__Work instructions__.
Go to the line that contains "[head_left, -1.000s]" in the listing below, then output it and every line after it exactly, omitting pictures.

__Collected material__.
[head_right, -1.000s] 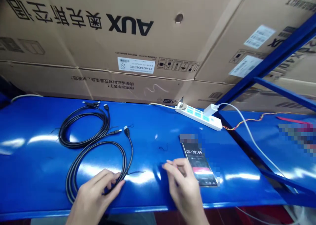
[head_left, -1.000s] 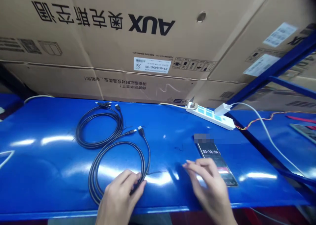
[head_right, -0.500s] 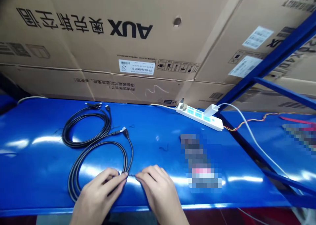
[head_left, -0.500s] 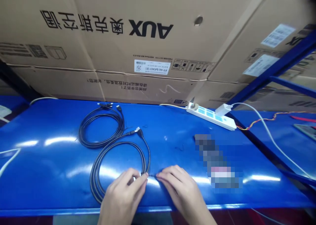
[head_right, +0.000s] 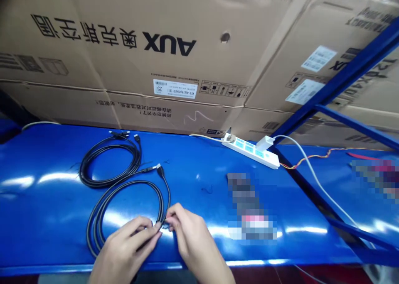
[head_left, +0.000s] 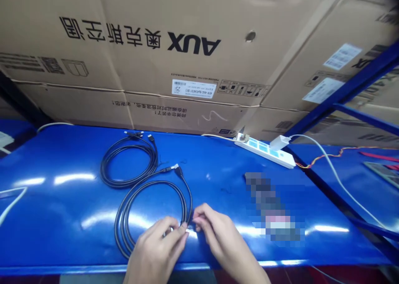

__Exercise answer__.
[head_left, -1.000s] 
[head_right, -0.500s] 
[head_left, -0.500s] 
[head_right, +0.000s] 
[head_left, +0.000s] 

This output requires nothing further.